I think you are misunderstanding the idea of a scientific theory being "true" until it's disproven.
The scientific method progresses by people proposing theories about the universe and how it works. For a theory to be scientific, it must be falsifiable. This means that you can do an experiment that disproves the theory. For example I could have some ideas about gravity that results in a conclusion that apples will fall upwards if I drop them. By doing an experiment, I can show that apples do not fall upward when dropped, and therefore the theory must be false because its predictions are wrong.
When you are referring to a theory being "true" in your question, I suspect what you really mean is that the theory is falsifiable because it makes predictions that can be tested with an experiment, but that no one has done the experiment to falsify it yet.
There is another sense of a theory being "true" in science, and that is one in which many, many experiments have been performed, and none have managed to falsify the theory yet. Instead, the theory makes predictions and the experiments continuously confirm the predictions. However, there may still eventually be an experiment performed that disproves the theory. For example, the Newtonian view of physics is a view that was true in this sense despite much experimentation for hundreds of years. But nowadays it can be shown to be wrong via experimentation.

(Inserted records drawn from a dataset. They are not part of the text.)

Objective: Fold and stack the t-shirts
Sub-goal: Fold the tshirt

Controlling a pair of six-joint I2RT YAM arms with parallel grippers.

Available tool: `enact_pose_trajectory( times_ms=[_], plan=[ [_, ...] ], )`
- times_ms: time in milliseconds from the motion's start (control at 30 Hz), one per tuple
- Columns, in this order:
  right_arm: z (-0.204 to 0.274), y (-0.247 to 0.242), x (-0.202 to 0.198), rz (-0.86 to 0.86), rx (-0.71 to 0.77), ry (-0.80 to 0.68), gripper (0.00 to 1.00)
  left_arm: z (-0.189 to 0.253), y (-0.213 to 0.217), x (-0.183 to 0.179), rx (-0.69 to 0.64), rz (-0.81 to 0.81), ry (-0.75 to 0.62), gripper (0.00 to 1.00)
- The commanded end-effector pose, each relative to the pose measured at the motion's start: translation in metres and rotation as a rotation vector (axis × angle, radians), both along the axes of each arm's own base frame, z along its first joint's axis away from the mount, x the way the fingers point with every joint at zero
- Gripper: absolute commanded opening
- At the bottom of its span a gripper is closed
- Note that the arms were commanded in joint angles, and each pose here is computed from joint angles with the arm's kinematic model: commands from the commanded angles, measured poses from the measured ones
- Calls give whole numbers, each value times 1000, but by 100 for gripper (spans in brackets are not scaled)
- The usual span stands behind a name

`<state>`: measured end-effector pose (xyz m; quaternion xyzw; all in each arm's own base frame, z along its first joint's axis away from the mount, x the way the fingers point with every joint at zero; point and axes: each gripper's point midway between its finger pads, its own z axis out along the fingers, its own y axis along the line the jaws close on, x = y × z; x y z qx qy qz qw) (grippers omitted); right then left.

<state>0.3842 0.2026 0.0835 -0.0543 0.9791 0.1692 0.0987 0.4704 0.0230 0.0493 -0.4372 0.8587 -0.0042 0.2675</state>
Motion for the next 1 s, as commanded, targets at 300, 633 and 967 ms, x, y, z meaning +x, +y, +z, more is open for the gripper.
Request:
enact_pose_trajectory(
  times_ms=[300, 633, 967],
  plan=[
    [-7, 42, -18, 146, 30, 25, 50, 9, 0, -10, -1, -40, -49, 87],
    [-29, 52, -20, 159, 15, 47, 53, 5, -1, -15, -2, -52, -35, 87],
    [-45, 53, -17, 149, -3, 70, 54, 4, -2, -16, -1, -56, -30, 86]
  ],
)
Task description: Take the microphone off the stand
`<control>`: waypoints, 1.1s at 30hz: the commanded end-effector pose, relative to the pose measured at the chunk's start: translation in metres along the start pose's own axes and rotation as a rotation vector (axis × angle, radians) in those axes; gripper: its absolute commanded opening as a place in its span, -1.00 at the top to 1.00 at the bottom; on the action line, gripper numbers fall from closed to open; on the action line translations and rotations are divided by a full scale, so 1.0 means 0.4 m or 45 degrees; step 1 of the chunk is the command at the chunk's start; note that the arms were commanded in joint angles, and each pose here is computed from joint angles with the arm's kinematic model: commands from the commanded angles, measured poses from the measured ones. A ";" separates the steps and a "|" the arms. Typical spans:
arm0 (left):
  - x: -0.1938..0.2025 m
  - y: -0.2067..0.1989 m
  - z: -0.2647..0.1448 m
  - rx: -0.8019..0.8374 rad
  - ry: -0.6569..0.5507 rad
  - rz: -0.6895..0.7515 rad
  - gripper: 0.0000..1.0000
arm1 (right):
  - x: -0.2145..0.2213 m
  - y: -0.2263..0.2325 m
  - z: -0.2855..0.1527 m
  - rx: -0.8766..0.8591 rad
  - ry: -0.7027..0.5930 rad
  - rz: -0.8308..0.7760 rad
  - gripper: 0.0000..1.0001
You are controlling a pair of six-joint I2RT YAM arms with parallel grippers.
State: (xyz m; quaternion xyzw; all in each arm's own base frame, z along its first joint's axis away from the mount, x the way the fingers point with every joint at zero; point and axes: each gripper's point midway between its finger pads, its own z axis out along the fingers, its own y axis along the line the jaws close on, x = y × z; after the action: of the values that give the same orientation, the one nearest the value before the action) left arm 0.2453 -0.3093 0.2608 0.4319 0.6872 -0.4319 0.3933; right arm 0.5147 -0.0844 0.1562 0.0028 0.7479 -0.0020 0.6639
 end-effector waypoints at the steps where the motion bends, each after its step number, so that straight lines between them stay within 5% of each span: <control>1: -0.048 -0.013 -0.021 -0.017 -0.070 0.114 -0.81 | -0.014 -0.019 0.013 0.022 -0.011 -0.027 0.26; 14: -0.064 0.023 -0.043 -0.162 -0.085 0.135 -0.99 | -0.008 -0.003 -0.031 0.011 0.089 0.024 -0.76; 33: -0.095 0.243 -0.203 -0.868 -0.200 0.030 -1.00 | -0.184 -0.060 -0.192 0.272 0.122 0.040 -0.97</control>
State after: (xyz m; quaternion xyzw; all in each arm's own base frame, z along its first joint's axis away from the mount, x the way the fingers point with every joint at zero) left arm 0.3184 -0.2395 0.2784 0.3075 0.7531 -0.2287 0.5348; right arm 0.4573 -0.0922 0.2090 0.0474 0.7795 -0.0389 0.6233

Regarding your question, I suspect that the problem atheists have with theists is that the theist's claims cannot be falsified in a scientific sense. There is no theory of the form "if God exists then predict A,B,C..." So the atheist cannot perform any experiment to disprove the theory. When you say they put the burden onto the theists, maybe they are in fact asking for a better scientific theory about God -- which may not be possible given that science deals with the material world and religion the spiritual.